§ **Problem requirements**: Print every line of the listing below, starting with the line that holds "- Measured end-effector" and going on through the line that holds "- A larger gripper", both included, and print nothing else.

§ **Data supplied**:
==================================================
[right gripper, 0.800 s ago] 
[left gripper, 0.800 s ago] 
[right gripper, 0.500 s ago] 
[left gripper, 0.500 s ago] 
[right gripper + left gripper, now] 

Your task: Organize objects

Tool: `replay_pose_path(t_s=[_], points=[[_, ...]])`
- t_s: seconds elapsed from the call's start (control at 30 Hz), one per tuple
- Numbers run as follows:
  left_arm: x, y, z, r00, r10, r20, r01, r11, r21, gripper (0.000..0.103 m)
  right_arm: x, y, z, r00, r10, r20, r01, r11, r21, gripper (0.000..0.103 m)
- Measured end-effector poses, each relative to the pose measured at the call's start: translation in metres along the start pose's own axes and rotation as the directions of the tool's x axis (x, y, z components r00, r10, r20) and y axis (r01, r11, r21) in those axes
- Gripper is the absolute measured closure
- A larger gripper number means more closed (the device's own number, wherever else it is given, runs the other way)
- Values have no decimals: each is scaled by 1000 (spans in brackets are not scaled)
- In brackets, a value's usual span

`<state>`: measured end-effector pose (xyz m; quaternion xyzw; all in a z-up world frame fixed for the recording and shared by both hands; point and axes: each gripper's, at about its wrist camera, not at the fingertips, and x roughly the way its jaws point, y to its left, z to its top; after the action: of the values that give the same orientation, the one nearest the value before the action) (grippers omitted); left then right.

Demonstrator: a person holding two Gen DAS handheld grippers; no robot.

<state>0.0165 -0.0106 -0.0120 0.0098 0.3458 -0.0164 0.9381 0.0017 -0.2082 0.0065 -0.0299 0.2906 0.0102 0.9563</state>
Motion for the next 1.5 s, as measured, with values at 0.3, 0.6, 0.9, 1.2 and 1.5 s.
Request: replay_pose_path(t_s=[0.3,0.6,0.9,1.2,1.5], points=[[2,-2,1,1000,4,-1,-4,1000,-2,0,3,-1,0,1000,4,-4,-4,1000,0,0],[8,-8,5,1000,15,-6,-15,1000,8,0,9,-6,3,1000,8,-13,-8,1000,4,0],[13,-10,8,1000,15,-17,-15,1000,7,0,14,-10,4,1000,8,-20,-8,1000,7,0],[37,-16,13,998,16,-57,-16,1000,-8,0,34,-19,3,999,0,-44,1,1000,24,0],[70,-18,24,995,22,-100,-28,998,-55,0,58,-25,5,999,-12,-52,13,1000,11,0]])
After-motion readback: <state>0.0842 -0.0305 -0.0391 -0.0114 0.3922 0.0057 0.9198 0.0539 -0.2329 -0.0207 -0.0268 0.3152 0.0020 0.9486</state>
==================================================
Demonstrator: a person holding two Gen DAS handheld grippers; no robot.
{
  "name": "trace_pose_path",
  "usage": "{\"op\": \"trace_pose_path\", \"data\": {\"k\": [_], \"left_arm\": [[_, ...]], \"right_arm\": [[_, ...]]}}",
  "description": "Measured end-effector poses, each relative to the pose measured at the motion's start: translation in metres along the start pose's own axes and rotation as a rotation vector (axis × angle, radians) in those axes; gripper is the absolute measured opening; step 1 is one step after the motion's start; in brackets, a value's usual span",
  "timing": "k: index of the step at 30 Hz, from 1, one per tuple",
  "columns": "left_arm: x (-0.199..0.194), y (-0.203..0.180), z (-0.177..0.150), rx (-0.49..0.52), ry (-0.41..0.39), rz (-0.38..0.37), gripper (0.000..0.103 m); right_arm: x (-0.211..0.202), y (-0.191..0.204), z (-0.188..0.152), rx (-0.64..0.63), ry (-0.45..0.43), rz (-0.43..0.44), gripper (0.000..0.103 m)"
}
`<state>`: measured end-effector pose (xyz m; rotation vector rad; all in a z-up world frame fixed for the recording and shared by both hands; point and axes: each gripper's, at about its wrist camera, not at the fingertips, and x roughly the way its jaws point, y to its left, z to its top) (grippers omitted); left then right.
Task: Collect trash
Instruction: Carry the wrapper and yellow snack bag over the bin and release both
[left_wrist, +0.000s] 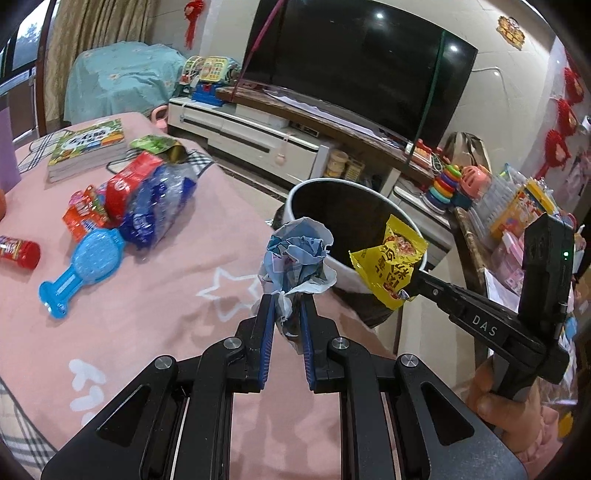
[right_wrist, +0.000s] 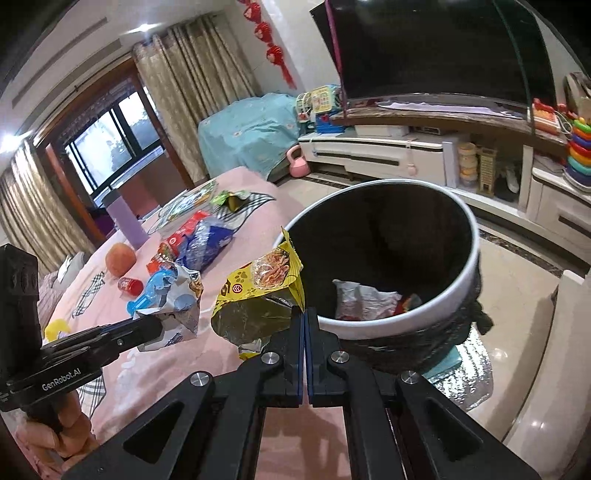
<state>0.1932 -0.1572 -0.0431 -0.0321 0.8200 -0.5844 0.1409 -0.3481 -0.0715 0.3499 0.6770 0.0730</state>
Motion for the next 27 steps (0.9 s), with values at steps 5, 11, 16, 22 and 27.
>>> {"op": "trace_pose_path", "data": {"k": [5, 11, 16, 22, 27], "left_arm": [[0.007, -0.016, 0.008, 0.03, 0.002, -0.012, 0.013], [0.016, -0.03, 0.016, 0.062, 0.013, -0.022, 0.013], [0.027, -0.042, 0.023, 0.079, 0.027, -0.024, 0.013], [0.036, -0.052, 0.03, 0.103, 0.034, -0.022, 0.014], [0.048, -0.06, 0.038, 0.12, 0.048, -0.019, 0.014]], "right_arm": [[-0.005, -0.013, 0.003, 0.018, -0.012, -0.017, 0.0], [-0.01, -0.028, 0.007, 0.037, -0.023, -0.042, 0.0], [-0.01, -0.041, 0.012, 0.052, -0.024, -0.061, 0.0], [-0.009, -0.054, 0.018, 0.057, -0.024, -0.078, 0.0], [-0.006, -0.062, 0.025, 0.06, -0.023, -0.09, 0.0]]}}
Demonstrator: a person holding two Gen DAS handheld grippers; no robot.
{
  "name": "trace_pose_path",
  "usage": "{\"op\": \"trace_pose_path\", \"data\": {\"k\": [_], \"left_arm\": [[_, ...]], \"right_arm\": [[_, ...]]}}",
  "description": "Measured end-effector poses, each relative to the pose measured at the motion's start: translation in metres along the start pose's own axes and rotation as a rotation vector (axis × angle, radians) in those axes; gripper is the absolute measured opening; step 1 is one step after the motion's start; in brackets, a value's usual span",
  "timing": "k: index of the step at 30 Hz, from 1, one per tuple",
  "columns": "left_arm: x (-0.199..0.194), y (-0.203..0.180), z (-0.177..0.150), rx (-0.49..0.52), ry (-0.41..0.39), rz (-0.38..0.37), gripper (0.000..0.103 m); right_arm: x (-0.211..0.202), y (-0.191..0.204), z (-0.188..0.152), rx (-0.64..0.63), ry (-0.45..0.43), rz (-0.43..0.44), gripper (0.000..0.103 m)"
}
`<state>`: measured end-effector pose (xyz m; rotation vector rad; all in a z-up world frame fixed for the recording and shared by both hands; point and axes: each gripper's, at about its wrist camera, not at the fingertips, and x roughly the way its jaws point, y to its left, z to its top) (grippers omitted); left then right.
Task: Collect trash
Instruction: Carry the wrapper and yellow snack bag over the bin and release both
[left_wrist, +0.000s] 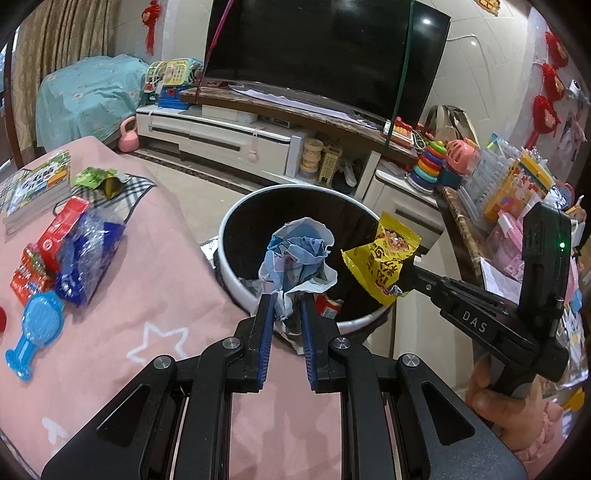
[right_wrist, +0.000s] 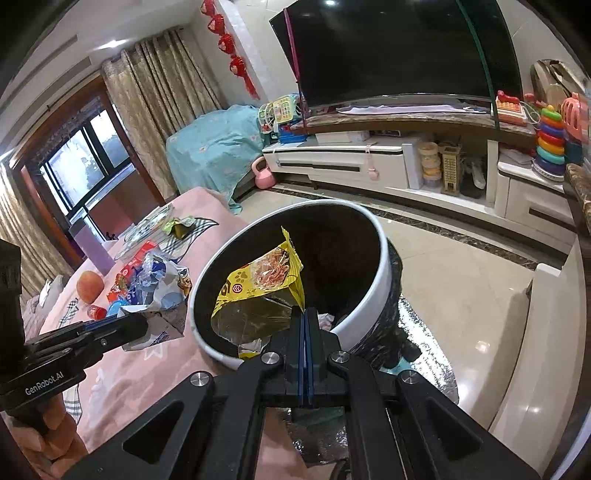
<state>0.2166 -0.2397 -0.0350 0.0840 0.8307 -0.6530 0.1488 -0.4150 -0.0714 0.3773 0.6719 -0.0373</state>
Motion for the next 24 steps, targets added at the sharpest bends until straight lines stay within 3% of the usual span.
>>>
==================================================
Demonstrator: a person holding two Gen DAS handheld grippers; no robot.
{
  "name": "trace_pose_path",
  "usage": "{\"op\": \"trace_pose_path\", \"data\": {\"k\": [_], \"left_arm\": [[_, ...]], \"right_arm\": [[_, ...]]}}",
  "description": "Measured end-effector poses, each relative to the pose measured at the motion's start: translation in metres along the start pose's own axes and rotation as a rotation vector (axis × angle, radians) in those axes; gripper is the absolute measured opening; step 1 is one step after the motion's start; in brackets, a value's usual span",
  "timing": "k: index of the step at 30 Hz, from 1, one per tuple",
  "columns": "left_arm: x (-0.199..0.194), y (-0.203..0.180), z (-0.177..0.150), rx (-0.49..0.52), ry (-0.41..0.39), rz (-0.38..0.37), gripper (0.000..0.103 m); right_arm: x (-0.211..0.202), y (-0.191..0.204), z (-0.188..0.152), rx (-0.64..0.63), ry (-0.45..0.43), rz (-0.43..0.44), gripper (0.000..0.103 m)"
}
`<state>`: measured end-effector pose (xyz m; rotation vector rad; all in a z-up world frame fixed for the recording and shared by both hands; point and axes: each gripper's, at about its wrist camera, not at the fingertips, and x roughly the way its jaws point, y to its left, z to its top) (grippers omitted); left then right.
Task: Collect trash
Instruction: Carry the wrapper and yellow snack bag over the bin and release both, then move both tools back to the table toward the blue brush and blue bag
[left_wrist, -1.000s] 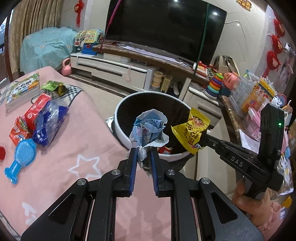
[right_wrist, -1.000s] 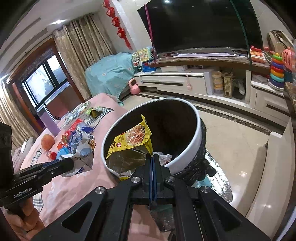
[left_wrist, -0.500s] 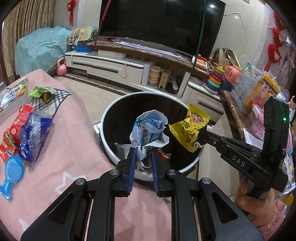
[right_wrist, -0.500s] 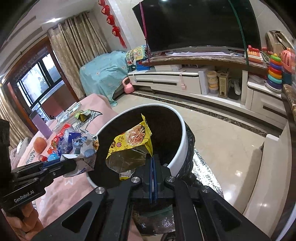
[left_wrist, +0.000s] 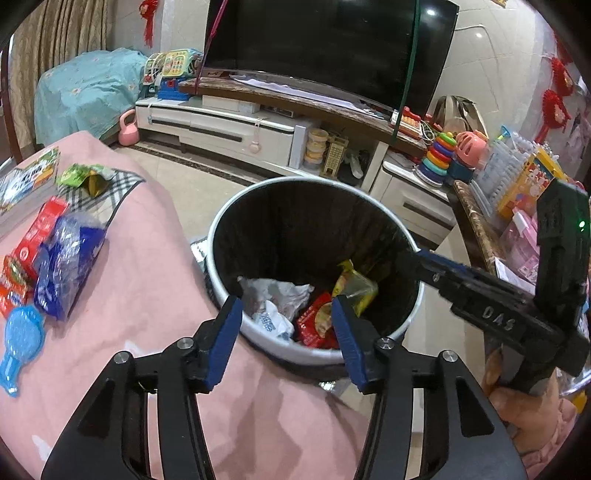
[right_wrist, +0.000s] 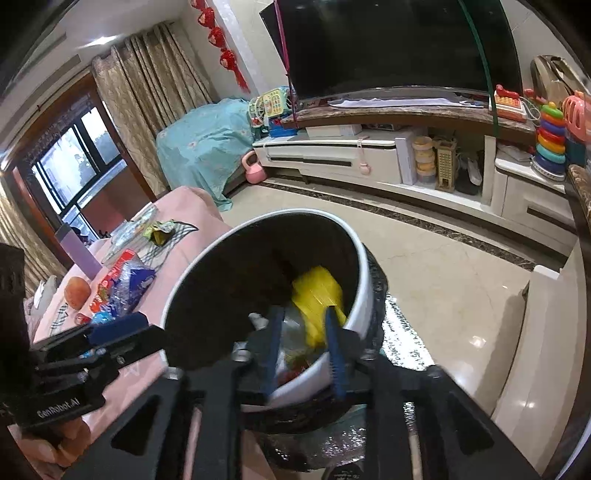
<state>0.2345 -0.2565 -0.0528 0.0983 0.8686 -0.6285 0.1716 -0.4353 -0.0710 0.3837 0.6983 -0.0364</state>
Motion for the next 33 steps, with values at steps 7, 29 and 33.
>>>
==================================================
§ **Answer to the exercise**:
- Measured end-effector poses, each relative to the pose measured at the call's start: translation in metres along the start pose's own axes and rotation as the directions of the tool's x axis (x, y, z components r00, r10, r20) and y axis (r01, r11, r21) in those axes
- Gripper is the absolute measured closure
- A larger gripper number means more closed (the device's own number, wherever else it is given, runs the other way)

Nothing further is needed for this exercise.